> **THE TASK**:
Retype the following data exactly, but leave its pictures out.

> **INFORMATION SUPPLIED**:
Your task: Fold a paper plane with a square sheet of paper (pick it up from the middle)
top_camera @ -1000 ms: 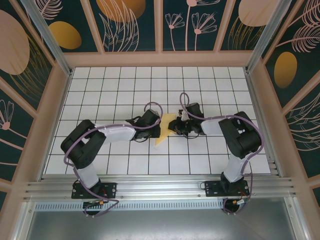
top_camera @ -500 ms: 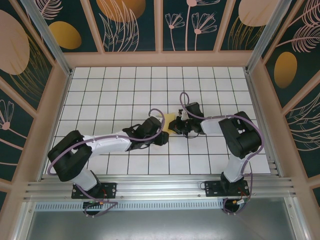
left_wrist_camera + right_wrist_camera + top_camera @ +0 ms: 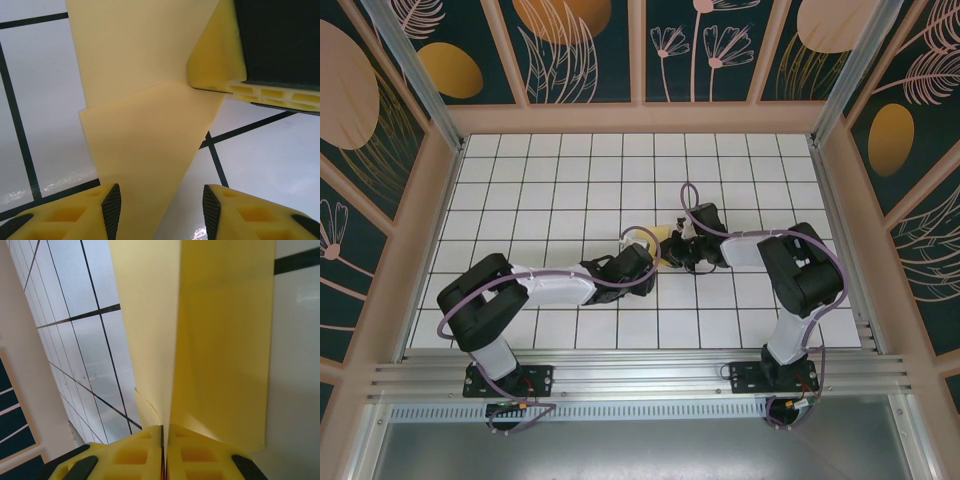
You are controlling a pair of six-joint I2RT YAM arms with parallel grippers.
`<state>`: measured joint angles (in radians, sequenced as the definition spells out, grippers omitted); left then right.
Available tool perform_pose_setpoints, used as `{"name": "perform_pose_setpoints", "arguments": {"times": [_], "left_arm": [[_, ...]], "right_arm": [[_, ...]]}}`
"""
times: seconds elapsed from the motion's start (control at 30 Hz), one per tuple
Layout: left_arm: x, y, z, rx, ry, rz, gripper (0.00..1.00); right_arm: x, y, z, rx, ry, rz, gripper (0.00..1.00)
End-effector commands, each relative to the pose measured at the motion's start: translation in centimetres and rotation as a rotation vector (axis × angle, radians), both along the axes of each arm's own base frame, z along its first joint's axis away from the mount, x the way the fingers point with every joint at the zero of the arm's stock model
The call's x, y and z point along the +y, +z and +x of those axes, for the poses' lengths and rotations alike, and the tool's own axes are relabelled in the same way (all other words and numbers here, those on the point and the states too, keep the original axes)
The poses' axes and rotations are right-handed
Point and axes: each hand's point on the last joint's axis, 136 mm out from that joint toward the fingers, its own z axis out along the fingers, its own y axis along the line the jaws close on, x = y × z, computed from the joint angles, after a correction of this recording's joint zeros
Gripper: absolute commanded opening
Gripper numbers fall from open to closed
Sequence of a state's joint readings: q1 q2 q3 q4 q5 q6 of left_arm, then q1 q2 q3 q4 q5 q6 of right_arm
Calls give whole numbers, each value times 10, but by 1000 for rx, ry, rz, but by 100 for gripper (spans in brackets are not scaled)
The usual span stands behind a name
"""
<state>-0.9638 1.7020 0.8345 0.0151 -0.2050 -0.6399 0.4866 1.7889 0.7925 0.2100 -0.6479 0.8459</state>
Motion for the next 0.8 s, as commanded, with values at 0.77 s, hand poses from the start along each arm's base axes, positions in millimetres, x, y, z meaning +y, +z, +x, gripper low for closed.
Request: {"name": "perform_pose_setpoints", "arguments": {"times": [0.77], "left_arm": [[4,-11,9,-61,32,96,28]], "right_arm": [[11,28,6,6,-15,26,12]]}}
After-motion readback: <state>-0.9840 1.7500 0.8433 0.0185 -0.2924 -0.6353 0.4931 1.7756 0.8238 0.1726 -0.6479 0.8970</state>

> **ANSWER SPACE**:
Your task: Fold a paper plane with a square sheet of paper (pick it up from the middle)
top_camera @ -1000 ms: 
top_camera @ -500 ms: 
left_wrist_camera + right_wrist_camera + top_camera @ +0 ms: 
You are controlling a pair of six-joint I2RT YAM arms with parallel grippers.
`<state>`: measured joint angles (in radians, sequenced as the definition spells out, grippers omitted); left then right.
Available tool perform_pose_setpoints, used as `{"name": "perform_pose_setpoints", "arguments": {"times": [_], "left_arm": [[_, ...]], "right_arm": [[_, ...]]}}`
"""
times: seconds elapsed from the motion's start (control at 30 Hz), one per tuple
Layout: left_arm: x, y, z, rx, ry, rz, gripper (0.00..1.00); right_arm: x, y, z, rx, ry, rz, gripper (0.00..1.00)
End-effector commands, each relative to the pose measured at the motion's start: translation in centimetres and rotation as a rotation vector (axis × angle, radians), both along the axes of each arm's own base frame, z along its first joint's axis away from the mount, x the way the fingers point with every joint at the zero of the arm's stock model
The call's x, y and z point along the +y, +z and +x of those axes, for the poses' lengths and rotations alike, and the tool's own axes are relabelled in the same way (all other words and numbers here, those on the point and the states too, keep the original axes)
The poses' axes and rotations are right-handed
Point and axes: each hand's point on the last joint's axis, 136 mm out from that joint toward the fingers, its own z axis out along the fingers, its own y axis along the line the jaws close on, x = y × z, computed from the joint angles, after a correction of this recording's joint zeros
Gripper: absolute commanded opening
Gripper numbers fall from open to closed
Sequence of a state's joint readings: q1 q2 q3 q4 q5 q6 of left_arm, then q1 q2 q3 q4 q5 q6 of right_arm
Calls give whole numbers, each value times 10, but by 1000 for rx, ry, rz, but by 100 for gripper (spans in brackets are not scaled)
The usual span stands behind a name
"""
<state>-0.9638 1.7020 0.8345 0.0151 -0.2050 -0.6399 0.4866 1.7889 0.7925 0.2100 -0.6479 0.8459</state>
Motion for the next 0.8 s, as commanded, with values at 0.77 s, hand poses from the start along each arm's base axes, positions in millimetres, x, y, z meaning +y, +z, +x, gripper low for closed.
Request: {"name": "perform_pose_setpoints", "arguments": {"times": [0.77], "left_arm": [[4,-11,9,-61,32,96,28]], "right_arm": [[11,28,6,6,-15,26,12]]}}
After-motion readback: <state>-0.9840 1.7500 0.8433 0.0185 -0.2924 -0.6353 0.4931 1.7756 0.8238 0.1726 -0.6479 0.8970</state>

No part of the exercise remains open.